Time-slicing NVIDIA GPUs in OpenShift

Introduction

The latest generations of NVIDIA GPUs provide a mode of operation called Multi-Instance GPU (MIG). MIG allows you to partition a GPU into several smaller, predefined instances, each of which looks like a mini-GPU that provides memory and fault isolation at the hardware layer. Users can share access to a GPU by running their workloads on one of these predefined instances instead of the full GPU.

This document describes a new mechanism for enabling time-sharing of GPUs in OpenShift. It allows a cluster administrator to define a set of replicas for a GPU, each of which can be handed out independently to a pod to run workloads on.
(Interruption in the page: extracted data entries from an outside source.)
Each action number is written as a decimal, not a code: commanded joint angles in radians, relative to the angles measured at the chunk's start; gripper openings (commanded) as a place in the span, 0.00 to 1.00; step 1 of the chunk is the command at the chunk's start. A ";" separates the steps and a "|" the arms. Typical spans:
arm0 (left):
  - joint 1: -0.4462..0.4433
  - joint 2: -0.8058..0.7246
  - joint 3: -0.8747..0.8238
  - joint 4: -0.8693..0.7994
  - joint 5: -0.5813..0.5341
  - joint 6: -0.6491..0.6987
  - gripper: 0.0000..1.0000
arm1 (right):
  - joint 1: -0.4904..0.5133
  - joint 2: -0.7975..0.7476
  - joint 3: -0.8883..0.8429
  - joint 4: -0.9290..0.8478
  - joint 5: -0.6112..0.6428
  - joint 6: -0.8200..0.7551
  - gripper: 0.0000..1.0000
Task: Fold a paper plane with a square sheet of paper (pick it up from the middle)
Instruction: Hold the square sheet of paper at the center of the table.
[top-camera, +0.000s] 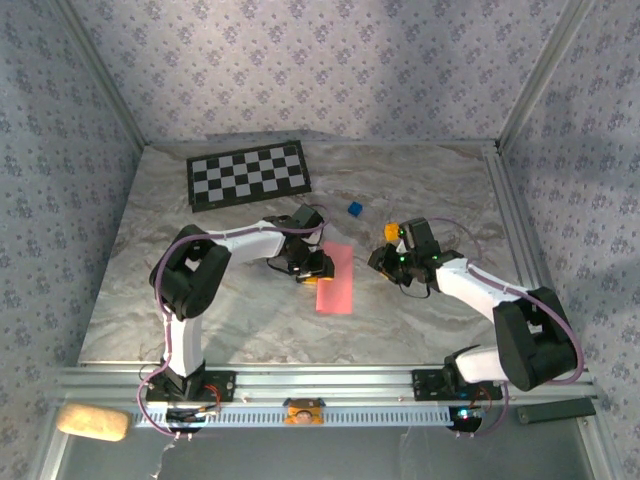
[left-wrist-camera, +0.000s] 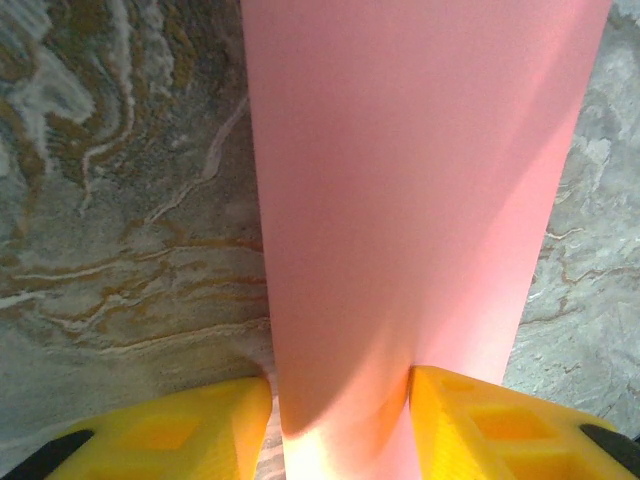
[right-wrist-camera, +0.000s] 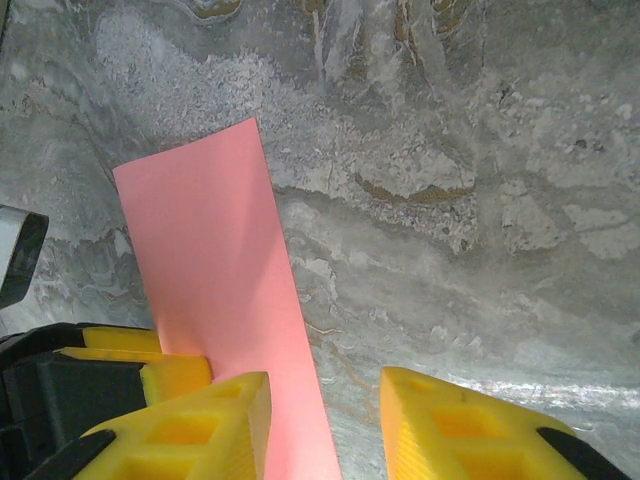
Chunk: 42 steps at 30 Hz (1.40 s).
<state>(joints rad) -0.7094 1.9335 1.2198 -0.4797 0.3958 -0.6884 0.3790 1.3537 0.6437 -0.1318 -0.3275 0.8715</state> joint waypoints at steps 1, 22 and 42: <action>-0.008 0.078 -0.025 -0.063 -0.109 0.026 0.44 | 0.009 0.014 0.024 -0.016 0.018 -0.015 0.35; -0.014 0.093 -0.009 -0.084 -0.135 0.031 0.44 | 0.069 0.091 0.078 0.004 -0.014 -0.040 0.15; -0.014 0.098 -0.023 -0.066 -0.130 0.010 0.44 | 0.081 0.077 0.068 -0.009 0.041 -0.010 0.17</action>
<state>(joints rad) -0.7166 1.9507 1.2503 -0.5194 0.3733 -0.6811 0.4572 1.4399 0.6983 -0.1276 -0.2977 0.8497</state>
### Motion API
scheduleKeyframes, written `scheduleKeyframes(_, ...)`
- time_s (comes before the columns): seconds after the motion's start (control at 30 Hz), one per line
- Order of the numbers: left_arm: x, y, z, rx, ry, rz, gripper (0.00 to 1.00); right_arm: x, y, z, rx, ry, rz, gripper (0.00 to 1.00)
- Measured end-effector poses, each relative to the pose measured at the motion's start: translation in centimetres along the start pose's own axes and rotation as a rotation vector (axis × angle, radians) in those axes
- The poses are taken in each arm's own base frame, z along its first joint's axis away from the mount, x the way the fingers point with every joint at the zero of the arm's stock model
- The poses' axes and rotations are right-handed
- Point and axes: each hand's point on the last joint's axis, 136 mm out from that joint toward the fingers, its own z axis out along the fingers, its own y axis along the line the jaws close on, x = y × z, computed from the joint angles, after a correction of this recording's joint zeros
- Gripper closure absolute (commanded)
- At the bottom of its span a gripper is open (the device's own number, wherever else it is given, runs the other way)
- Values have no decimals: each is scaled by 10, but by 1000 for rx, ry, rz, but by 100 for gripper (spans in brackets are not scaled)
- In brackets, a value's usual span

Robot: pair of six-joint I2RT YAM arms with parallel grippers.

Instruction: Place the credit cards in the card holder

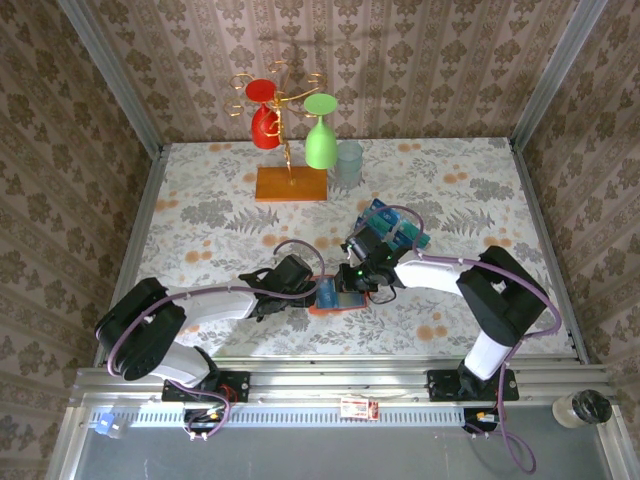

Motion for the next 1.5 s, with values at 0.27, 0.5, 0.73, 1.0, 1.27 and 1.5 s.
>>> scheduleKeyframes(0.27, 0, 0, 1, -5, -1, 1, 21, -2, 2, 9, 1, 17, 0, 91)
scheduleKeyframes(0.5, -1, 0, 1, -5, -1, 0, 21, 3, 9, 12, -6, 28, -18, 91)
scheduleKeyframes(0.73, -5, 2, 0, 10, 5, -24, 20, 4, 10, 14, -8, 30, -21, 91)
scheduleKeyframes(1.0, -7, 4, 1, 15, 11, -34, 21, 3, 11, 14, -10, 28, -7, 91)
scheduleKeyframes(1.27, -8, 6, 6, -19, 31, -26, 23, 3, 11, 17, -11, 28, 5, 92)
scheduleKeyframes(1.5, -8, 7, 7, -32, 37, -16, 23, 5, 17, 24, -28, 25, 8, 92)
Unlike MIG, there is no memory or fault-isolation between replicas, but for some workloads this is better than not being able to share at all. Under the hood, Compute Unified Device Architecture (CUDA) time-slicing is used to multiplex workloads from replicas of the same underlying GPU.

Configuring GPUs with time slicing

The following sections show you how to configure NVIDIA Tesla T4 GPUs, as they do not support MIG, but can easily accept multiple small jobs.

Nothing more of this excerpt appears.